Wedding Photographer Reading — Thames at Caversham, Henley-on-Thames and Basildon Park
Reading is Berkshire’s largest town and university city, positioned at the confluence of the Thames and Kennet rivers where the wooded Chiltern escarpment north of the Thames and the Thames valley’s chalk meadow landscape south of the river provide a landscape portrait environment of considerable Berkshire country house and riverside character within twenty minutes of the town centre.

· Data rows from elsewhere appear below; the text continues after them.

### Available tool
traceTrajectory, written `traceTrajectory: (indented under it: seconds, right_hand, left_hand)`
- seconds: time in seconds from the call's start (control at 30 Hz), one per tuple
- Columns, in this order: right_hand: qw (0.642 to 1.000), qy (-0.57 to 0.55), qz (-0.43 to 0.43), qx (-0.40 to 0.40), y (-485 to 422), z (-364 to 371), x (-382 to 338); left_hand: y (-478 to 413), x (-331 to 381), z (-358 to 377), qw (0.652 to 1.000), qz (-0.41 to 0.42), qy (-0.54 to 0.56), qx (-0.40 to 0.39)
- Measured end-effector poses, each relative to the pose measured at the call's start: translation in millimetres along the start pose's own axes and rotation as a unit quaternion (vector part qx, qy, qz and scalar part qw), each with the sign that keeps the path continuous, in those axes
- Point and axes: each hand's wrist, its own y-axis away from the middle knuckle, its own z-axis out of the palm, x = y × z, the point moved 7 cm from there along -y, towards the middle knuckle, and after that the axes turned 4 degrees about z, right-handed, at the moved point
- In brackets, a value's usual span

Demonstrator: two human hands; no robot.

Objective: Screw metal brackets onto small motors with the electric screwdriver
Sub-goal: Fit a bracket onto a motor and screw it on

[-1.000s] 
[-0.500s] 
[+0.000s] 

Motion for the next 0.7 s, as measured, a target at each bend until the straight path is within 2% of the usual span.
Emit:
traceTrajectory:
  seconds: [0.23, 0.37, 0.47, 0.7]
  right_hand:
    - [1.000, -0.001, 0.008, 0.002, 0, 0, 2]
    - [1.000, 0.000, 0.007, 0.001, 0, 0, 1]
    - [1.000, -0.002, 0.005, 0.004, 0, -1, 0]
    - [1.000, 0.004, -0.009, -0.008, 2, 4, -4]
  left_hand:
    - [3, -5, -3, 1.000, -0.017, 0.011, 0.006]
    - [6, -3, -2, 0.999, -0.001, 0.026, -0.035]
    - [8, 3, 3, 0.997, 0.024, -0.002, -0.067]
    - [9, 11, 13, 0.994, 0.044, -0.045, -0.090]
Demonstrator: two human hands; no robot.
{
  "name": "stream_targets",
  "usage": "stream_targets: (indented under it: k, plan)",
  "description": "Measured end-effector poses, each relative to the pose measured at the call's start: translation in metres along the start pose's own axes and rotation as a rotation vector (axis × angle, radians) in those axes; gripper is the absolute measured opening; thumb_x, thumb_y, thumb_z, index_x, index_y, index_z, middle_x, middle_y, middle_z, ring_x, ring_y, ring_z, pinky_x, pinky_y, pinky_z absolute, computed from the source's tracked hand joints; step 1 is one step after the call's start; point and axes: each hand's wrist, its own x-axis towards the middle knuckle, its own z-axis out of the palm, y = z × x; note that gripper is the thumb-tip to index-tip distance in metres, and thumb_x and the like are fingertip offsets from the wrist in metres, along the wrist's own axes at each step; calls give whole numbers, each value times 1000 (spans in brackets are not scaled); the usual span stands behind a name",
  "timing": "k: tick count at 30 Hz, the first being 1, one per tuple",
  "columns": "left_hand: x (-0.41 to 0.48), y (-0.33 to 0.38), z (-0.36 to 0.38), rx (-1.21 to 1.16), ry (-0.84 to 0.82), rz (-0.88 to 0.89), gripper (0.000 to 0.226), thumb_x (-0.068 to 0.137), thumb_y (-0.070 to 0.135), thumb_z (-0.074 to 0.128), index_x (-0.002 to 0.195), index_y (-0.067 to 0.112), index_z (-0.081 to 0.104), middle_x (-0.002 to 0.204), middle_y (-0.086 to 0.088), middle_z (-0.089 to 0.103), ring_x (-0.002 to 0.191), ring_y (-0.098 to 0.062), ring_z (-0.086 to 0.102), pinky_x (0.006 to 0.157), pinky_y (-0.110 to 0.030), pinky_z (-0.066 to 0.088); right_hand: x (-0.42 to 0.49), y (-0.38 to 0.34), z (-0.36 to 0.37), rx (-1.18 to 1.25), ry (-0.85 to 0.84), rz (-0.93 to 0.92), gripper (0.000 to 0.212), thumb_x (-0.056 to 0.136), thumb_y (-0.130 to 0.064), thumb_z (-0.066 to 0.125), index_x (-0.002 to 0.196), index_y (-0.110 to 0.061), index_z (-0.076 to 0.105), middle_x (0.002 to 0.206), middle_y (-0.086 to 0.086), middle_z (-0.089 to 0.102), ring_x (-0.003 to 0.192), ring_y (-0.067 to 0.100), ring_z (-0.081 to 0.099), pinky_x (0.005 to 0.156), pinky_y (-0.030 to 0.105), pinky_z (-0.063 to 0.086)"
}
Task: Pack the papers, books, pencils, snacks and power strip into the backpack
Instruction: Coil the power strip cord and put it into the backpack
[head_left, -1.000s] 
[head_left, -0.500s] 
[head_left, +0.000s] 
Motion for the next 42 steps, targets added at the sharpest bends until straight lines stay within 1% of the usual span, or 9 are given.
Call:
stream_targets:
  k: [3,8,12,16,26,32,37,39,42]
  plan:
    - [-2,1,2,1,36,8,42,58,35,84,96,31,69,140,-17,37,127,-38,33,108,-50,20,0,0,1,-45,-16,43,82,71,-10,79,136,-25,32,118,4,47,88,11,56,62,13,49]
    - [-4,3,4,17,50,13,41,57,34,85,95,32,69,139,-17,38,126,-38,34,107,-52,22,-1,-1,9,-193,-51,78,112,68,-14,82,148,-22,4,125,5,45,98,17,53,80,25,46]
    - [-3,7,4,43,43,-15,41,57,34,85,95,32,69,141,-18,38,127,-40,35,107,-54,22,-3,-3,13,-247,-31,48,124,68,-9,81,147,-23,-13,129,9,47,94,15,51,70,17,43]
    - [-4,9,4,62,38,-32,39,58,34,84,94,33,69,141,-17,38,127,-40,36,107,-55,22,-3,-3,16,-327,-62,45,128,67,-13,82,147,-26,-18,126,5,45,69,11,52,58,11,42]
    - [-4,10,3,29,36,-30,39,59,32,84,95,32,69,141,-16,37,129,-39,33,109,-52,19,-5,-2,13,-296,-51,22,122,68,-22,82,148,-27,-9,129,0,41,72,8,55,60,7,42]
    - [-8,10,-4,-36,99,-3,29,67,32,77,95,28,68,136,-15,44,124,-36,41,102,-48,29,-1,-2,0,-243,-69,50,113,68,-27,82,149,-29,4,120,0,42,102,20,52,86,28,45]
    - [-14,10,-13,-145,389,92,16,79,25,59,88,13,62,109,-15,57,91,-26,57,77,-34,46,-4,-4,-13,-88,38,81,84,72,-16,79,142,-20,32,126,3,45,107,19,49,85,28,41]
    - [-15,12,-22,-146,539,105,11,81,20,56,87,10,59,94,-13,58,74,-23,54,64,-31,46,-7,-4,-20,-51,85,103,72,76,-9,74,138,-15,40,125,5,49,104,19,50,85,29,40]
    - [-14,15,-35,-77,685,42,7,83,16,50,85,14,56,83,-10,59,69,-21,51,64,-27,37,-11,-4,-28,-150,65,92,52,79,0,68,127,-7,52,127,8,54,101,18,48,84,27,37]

For Reading wedding photography, the town’s position between Henley-on-Thames (ten miles north-east, the Chiltern’s most elegant regatta town with the Royal Regatta course’s riverside and Temple Island) and Basildon Park (ten miles north-west, the National Trust’s most elegant Palladian country house in Berkshire) provides portrait landscape settings of national heritage quality flanking the town on both sides.

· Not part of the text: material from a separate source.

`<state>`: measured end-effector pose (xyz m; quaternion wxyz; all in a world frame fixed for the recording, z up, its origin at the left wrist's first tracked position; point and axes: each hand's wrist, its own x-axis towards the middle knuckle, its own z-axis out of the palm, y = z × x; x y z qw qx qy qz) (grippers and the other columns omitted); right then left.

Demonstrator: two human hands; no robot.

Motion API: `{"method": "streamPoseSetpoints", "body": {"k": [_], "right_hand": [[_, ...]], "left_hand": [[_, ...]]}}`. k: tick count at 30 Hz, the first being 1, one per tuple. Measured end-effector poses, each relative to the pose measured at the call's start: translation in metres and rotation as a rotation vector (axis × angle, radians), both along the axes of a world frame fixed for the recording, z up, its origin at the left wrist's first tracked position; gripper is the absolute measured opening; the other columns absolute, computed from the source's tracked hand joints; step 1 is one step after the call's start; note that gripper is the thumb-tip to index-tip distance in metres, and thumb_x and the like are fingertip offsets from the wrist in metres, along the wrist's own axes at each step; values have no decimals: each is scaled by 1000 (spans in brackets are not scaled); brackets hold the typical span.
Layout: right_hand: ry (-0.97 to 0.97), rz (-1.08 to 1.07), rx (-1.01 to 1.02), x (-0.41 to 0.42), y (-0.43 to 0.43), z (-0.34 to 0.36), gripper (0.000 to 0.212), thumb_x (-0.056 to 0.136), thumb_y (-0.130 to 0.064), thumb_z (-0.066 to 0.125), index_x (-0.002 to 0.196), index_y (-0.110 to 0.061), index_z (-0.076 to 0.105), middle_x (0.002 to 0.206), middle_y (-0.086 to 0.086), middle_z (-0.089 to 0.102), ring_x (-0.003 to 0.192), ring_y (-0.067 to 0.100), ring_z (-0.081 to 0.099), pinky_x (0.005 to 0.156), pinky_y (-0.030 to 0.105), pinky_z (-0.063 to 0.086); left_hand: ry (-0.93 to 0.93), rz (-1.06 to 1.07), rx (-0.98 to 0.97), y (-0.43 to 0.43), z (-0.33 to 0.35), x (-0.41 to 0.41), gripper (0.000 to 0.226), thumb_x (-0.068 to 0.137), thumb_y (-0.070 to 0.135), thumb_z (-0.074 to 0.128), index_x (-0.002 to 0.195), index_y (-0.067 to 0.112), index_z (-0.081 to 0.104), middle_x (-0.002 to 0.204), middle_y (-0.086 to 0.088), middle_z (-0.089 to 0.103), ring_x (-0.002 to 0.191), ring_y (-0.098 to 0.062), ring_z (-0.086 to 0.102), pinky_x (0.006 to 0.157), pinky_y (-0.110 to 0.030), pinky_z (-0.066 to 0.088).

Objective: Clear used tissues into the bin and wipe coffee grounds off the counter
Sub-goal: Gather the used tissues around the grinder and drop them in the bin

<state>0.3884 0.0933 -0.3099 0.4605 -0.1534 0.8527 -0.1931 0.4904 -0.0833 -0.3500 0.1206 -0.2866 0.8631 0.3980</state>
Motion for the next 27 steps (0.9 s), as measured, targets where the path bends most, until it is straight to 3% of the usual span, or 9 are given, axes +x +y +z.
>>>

The Thames at Caversham and Henley-on-Thames
The Thames at Caversham — Reading’s northern suburb on the north bank, with the Caversham Bridge’s Georgian arch and the riverside walk extending east and west from the bridge along both banks — provides the immediate waterside portrait setting of considerable Thames valley character accessible from Reading’s town centre venues. Henley-on-Thames — the Chilterns’ most celebrated riverside market town ten miles north-east, whose Georgian Bridge of 1786 spans the Thames at the Royal Regatta’s starting point with Temple Island visible one mile upstream — provides a Regatta-town portrait setting of Georgian riverside grandeur: the bridge, the Hart Street Georgian town centre and the riverside meadows at Mill Meadows provide a classic English coaching-town Thames portrait.
Basildon Park, Mapledurham and the Berkshire Chilterns
Basildon Park — the National Trust’s finest Palladian country house in Berkshire, built 1776–83 by John Carr of York for Sir Francis Sykes, with the formal restoration of its Berkshire park by the National Trust including the walled garden, the octagon room and the formal parterre — provides a portrait setting of Palladian villa architecture of the highest English country house quality within ten miles of Reading. Mapledurham House and Mill — the Elizabethan manor of c.1588 above the Thames with the one surviving working watermill on the Thames, at Mapledurham village twelve miles north-west — provides an Elizabethan riverside manor and mill portrait setting of complete English watermill character. The Berkshire Chilterns’ beech woodland above Pangbourne and Streatley provide autumnal woodland portrait settings accessible for golden-hour sessions.